L’enveloppe des augmentations de salaires dans notre secteur d’activité est, cette année, très contrainte et en recul par rapport à 2025.

Les remontées dont nous disposons, à ce stade, font état de propositions tournant autour des 1%, loin d’assurer un maintien du pouvoir d’achat sur les dépenses de première nécessité qui progressent 3 à 4 fois plus vite, ni de combler les écarts observés ces dernières années, dans la période post-covid.

Les augmentations individuelles prennent de plus en plus le pas sur les augmentations générales, misant sur la performance personnelle, mais renforçant une opacité de plus en plus grande sur les critères qui les définissent.
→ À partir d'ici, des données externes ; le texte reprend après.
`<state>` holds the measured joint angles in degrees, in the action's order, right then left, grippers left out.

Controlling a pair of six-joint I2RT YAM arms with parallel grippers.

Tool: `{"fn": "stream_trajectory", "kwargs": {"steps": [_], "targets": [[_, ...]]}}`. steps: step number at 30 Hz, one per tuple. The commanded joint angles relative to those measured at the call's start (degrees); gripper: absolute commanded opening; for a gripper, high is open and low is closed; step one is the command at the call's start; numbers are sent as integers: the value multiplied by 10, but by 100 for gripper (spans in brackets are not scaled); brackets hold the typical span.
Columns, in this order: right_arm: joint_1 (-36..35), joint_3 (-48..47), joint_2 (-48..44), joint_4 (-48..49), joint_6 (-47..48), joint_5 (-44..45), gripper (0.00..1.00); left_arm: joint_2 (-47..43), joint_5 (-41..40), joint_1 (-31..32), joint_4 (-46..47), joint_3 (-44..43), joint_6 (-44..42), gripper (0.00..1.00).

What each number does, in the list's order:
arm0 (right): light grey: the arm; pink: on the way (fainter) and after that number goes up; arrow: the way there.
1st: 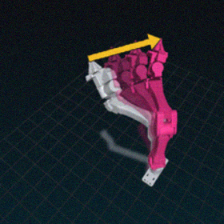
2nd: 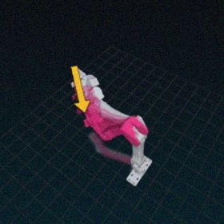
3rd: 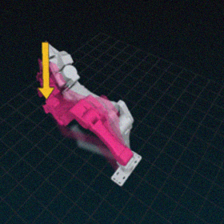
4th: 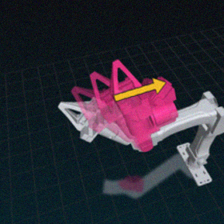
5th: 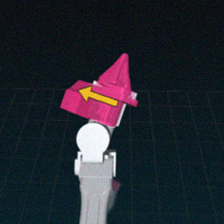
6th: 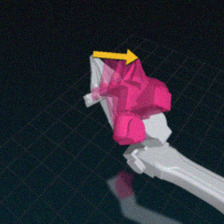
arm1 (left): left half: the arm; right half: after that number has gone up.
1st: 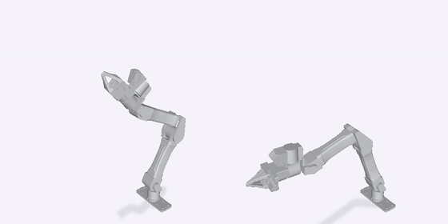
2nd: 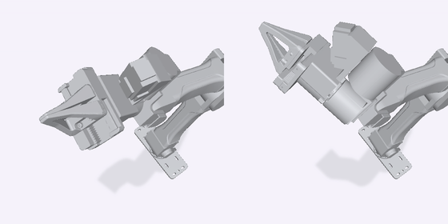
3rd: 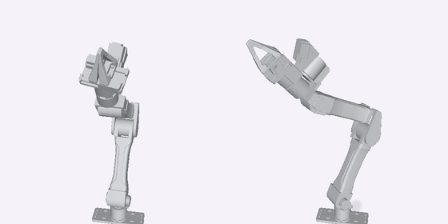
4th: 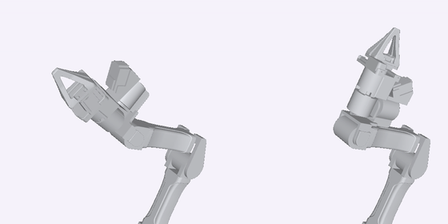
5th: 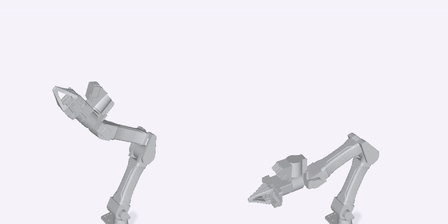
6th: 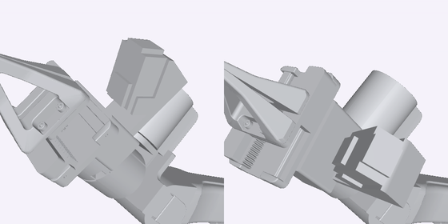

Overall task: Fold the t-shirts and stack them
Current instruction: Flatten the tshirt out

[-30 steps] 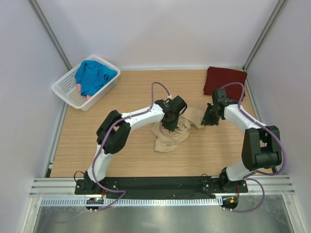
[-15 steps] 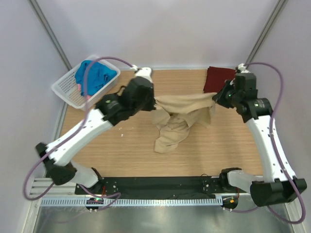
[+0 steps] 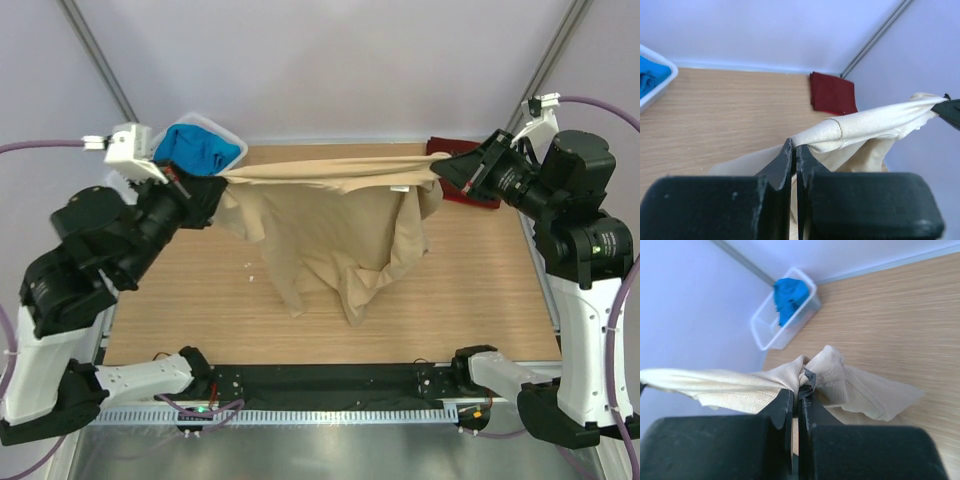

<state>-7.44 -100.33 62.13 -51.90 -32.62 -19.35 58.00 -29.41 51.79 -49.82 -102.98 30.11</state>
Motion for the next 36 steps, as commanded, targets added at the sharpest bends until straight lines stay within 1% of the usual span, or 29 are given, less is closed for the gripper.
{"fn": "stream_trajectory", "kwargs": {"steps": [1,2,3,5,11,15,17,20,21,23,25,26,27,28,29,30,31,32,33,34,36], "targets": [[8,-20,-1,46,-65,-79,1,-50,-89,-6,-9,-54,-37,0],[6,-21,-2,54,-77,-95,1,-55,-96,-6,-8,-60,-45,0],[2,-21,-1,71,-87,-130,1,-60,-100,-6,-8,-66,-49,0],[-3,-22,0,85,-111,-164,1,-69,-106,-6,-5,-82,-60,0],[-20,-21,4,92,-111,-205,1,-69,-87,-6,7,-100,-65,0],[-38,-9,27,91,-97,-199,1,-53,-79,-6,12,-114,-70,0],[-55,-10,60,96,-90,-174,1,-45,-86,-5,11,-127,-82,0],[-71,-25,104,140,-102,-144,1,-30,-101,-6,4,-161,-102,0],[-80,-34,135,163,-116,-137,1,-26,-109,-5,-2,-170,-108,0],[-93,-71,164,181,-128,-123,1,-27,-138,-5,-1,-184,-124,0],[-124,-118,203,188,-133,-120,1,-35,-174,-5,9,-192,-139,0],[-136,-129,212,187,-130,-121,1,-39,-191,-5,14,-192,-143,0],[-163,-137,219,188,-128,-125,1,-52,-206,-6,30,-189,-148,0],[-176,-131,215,195,-125,-130,1,-61,-225,-6,44,-176,-150,0],[-194,-116,208,209,-126,-138,1,-75,-252,-5,62,-165,-157,0],[-210,-74,195,258,-128,-160,1,-88,-263,-5,86,-149,-167,0],[-242,-52,174,285,-133,-180,1,-99,-267,-5,134,-138,-176,0],[-257,-36,163,303,-142,-193,1,-113,-266,-6,147,-134,-201,0],[-272,-11,155,318,-141,-209,1,-113,-248,-6,156,-141,-210,0],[-309,0,145,320,-140,-212,1,-109,-243,-5,156,-153,-218,0],[-346,32,112,324,-138,-215,1,-86,-225,-5,141,-197,-239,0]]}}
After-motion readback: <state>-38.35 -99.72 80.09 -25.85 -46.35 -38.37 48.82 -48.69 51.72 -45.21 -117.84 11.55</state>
De fait, la revalorisation du SMIC finit mécaniquement par comprimer les grilles et tasser l’ensemble des salaires, créant ainsi une dégradation du niveau des revenus et rémunérant de moins en moins les qualifications acquises par la formation. A quoi sert-il d’acquérir des compétences supplémentaires si elles ne se traduisent que très rarement par des améliorations de salaire ? L’objectif poursuivi n’est-il que de généraliser une polyvalence qui nivelle les niveaux d’aptitude ?

Même les accessoires de salaire (primes, intéressement, abondements, …) sont ramenés à la portion congrue, tandis que les remontées de dividendes aux actionnaires ne cessent de croître !

Le patronat nous parle très régulièrement de la nécessité de remettre au goût du jour la « valeur travail » ! Il y contribuera certainement et utilement en respectant davantage les salariés de ce pays.